The Poetry Project

John Godfrey

I was not in Kenward’s social world but I met him in the late ‘60s when we were at gatherings. I would prep my nerve and try to be sharp in conversation with him. I meant to honor him by indicating my knowledge of and attention to his writing. He appreciated the attention of straight young poets. From the late ‘60s into the ‘70s he hosted Valentine’s Day parties at his home on Greenwich Avenue and I was an invitee—I lived in the opposite city beyond Avenue B.

When he edited his own magazine—Z, ZZ, ZZZ etc.—in the ‘70s, I was shy of submitting work. In ‘83, however, he requested a manuscript for his Z Press. I had been writing prose poems for several years. I sent him 40, he chose 30 and when Where the Weather Suits My Clothes was published in ‘84 it was beautifully designed and formatted. I felt like the king of a mostly sunny country.

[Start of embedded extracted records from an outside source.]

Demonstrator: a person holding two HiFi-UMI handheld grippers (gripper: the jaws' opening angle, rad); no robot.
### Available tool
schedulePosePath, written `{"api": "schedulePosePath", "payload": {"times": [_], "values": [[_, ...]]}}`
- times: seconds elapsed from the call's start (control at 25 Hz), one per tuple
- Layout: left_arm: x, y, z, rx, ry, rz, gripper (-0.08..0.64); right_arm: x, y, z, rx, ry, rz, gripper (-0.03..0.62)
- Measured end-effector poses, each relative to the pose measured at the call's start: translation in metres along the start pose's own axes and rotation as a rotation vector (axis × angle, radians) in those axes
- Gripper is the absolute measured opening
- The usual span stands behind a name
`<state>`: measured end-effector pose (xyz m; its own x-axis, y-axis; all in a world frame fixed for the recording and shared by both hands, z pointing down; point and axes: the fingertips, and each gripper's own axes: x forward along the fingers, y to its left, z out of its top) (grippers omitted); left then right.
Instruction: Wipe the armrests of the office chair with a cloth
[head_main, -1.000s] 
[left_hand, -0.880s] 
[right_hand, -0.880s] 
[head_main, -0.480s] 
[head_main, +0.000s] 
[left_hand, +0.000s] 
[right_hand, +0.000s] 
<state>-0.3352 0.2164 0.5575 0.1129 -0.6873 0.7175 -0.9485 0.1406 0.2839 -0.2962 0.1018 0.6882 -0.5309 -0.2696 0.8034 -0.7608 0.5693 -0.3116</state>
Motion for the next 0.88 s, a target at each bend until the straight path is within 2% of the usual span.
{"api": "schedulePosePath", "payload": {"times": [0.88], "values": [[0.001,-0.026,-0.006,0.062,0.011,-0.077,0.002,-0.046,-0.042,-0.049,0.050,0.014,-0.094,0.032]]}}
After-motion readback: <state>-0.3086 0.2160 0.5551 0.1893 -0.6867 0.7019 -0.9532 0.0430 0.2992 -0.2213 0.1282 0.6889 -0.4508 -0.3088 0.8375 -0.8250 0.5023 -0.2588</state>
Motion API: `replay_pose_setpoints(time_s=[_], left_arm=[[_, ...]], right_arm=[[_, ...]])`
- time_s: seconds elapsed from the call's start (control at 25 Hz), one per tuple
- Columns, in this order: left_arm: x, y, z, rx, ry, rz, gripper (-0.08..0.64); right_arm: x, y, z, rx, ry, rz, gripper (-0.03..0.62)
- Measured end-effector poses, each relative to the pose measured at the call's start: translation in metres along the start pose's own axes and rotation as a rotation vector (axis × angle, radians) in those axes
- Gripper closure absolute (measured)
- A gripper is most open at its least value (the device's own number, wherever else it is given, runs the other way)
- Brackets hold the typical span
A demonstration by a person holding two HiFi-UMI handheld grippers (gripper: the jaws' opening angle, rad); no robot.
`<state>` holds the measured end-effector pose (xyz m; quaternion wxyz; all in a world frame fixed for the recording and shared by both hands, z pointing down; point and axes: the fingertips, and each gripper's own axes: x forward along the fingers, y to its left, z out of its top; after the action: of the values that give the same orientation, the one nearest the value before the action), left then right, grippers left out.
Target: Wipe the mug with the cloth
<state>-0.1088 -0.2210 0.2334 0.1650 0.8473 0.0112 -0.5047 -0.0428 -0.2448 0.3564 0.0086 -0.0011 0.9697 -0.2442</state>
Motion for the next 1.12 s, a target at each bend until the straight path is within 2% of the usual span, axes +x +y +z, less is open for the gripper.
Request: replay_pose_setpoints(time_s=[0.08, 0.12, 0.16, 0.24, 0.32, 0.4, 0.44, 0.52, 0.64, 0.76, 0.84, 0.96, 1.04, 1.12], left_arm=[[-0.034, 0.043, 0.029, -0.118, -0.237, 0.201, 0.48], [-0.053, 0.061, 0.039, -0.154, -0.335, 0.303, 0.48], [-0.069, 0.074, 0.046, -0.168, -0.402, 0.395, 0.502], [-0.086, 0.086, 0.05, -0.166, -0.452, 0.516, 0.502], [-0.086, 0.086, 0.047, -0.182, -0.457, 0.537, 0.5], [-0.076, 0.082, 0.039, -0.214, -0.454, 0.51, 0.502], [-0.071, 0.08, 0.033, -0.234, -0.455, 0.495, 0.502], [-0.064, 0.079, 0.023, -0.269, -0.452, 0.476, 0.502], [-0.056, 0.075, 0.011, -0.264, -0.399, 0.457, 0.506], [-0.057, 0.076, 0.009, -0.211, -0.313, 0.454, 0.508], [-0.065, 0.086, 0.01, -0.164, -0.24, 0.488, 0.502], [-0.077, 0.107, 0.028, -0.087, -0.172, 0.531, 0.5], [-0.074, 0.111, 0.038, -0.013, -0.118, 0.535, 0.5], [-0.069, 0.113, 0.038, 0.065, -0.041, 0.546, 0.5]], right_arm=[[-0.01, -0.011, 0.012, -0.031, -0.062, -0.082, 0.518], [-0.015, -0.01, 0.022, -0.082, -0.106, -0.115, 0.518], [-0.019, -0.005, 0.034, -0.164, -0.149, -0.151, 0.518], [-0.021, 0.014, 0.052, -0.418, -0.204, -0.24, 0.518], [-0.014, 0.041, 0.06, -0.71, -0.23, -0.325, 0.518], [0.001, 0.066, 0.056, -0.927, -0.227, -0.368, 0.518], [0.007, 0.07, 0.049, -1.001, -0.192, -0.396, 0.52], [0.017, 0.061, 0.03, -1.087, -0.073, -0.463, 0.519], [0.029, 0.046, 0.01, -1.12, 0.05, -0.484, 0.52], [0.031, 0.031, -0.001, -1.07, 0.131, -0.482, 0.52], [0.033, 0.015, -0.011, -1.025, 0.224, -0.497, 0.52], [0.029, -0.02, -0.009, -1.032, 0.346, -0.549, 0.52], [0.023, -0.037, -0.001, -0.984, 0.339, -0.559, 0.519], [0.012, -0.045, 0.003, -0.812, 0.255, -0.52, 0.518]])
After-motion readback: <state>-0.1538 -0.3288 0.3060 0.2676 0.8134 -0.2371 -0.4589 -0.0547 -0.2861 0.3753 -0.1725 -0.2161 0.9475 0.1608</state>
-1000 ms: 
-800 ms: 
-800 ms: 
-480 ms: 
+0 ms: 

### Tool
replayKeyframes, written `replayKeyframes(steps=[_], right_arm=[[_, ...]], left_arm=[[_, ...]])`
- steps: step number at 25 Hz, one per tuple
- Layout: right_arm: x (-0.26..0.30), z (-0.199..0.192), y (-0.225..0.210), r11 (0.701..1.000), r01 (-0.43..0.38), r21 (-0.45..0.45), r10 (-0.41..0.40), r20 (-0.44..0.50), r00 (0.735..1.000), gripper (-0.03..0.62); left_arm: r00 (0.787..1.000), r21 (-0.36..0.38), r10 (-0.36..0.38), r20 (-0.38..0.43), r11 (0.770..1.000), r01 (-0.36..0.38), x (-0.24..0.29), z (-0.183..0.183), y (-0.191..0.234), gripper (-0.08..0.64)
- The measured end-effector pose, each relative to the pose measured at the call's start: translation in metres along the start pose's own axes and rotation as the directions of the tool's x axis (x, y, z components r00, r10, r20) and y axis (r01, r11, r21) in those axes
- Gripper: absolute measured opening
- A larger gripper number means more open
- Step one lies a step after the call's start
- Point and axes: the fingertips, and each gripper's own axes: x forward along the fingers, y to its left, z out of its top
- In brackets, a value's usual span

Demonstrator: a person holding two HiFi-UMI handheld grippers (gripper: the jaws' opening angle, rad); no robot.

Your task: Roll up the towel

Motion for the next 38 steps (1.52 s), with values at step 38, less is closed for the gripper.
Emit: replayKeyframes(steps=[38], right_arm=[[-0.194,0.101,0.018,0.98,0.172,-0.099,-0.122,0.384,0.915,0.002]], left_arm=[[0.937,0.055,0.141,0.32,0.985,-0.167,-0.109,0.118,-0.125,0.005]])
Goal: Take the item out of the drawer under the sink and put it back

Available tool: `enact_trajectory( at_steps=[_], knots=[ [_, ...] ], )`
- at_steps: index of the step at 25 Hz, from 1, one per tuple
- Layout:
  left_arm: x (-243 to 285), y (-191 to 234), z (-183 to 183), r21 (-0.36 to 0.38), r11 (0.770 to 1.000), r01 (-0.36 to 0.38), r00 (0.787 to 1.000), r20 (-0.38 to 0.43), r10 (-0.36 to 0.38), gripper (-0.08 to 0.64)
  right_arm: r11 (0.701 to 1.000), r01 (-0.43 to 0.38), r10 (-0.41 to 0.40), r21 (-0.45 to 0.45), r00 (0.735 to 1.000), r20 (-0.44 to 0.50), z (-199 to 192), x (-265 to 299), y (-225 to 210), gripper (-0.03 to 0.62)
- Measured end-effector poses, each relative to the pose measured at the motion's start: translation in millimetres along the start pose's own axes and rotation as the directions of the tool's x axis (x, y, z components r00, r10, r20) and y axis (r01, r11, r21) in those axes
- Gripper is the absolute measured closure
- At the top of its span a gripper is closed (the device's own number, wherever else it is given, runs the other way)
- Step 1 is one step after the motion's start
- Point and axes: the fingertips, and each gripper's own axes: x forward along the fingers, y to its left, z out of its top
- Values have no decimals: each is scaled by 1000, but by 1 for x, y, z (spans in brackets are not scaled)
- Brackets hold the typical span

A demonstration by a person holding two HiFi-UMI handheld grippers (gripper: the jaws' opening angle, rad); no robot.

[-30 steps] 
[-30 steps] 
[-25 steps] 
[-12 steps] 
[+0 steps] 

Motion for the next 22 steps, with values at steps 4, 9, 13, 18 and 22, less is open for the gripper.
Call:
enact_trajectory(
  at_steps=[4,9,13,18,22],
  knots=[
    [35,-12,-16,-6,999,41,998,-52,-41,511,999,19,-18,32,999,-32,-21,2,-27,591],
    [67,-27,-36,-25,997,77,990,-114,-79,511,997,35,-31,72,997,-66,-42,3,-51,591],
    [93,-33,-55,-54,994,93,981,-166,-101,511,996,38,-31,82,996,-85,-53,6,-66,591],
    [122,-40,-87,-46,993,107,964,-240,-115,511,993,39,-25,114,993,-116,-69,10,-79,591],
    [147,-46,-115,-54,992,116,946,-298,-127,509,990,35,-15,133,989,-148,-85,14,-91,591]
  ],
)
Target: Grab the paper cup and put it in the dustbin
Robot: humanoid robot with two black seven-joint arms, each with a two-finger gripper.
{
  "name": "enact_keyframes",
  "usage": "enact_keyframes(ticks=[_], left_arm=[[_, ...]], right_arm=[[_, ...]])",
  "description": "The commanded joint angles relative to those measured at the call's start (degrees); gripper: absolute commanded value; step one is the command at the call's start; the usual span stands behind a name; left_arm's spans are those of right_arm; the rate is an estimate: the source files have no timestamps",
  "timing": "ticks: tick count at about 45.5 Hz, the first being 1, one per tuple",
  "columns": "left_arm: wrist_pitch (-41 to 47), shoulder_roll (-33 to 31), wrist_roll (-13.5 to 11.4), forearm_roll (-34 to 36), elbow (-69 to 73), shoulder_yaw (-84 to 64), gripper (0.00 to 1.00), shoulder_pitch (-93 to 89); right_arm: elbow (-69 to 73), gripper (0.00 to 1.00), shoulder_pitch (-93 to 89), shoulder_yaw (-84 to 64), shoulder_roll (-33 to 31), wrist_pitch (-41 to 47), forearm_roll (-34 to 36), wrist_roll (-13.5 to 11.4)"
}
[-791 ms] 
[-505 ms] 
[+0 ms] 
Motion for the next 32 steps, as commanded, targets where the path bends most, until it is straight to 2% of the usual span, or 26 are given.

We poets of all ages wondered why Kenward was not alongside the famous four as a foundational New York Poet. Kenward never accommodated conventions as the big four seemed to over time. His poems are unfettered, madcap and elegant. He grafted imagination to a rich vocabulary and they present as an iconoclastic unity—his mind. He was a brilliant stand-up entertainer of comic sophistication and sang with a full baritone voice. It’s as if in his poems Kenward stands on the 10 meter platform and executes a perfect olympian dive: double gainer, inside jackknife, double back flip, swan finish.

After a surge of collections published in the ‘70s, his skills adapted to contexts of real feeling, of expressions of grief and loss. A generous prince of poésie.